I'd be more bothered if it seemed you were trying to keep me away entirely.... I would let my DC go to your house as I'd be concerned about what you were hiding! You only have to stand in the doorway for a few mins, you don't need to make them dinner!

YoungGirlGrowingOld Tue 29-Mar-16 11:44:07

Don't give it a second thought OP. The people who mind don't matter and the people who matter won't mind. A warm welcome and a smile is the most important thing.

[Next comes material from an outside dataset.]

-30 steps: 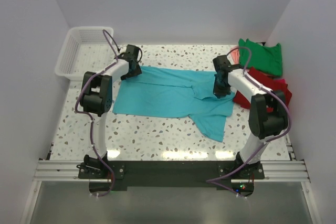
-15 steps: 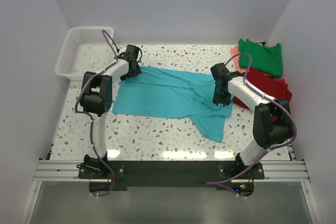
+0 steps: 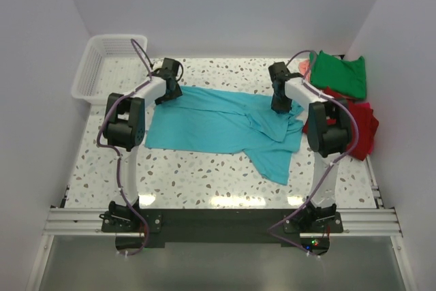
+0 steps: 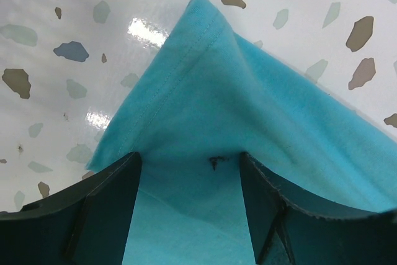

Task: Fold and stack the t-shirts
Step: Fold the tshirt

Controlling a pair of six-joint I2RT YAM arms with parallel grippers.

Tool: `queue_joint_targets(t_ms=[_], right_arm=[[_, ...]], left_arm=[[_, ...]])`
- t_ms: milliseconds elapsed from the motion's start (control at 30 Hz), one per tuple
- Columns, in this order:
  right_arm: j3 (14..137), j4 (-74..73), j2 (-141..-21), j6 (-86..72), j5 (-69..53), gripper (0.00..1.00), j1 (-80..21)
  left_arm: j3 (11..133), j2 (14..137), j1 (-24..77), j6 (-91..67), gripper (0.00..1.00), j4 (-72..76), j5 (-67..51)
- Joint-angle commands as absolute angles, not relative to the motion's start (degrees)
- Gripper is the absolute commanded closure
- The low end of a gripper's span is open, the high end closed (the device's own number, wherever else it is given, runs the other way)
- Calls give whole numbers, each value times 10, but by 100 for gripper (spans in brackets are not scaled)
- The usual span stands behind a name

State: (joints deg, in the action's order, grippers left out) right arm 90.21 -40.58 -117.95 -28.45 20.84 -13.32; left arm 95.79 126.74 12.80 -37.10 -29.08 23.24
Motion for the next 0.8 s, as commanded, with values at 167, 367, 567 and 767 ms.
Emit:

I lived in a terribly worn out, damp house as a child - my DM kept it pristine but I was never allowed to invite people back because she was ashamed. I lived in fear of people finding out where I lived and used to get friends' parents to drop me up the road.... Now I have a big detached house but I am a sloven so I am judged nonetheless rightly so by my failure to keep it clean and cat hair free. Luckily no fucks are given these days grin

SylviaWrath Tue 29-Mar-16 11:44:19


WeAllHaveWings Tue 29-Mar-16 11:49:15

I wouldn't judge your house/furnishings unless it was an obvious health or safety hazard. If you purposely avoided me coming in I would be suspicious that you had something to hide.

I'd be more interested in you and if you seemed nice and welcoming to my dc. Its good to build a relationship with your dc's friends mums, especially as they get older and are more independent. I text some of ds's friends mums and vice versa on a regular basis if I see/hear something they should know.

If your dc hasn't had the friend over though I would be prepared to answer any rude comments from the friend..............another recent thread. wink

Just because someone has a nicer home than you doesn't make them a nicer or more valued friend. Would you judge someone in a smaller home than you if they were confident, approachable and friendly?

Enb76 Tue 29-Mar-16 12:06:33

My house is nowhere near finished, I have weeds everywhere and I've not finished painting, the stair carpets are atrocious etc...I am still happy for people to come to my house, it's not a health hazard and it's clean if not 'done'. It's among my child's friends favourite houses because they feel entirely happy to play and make mess and not worry.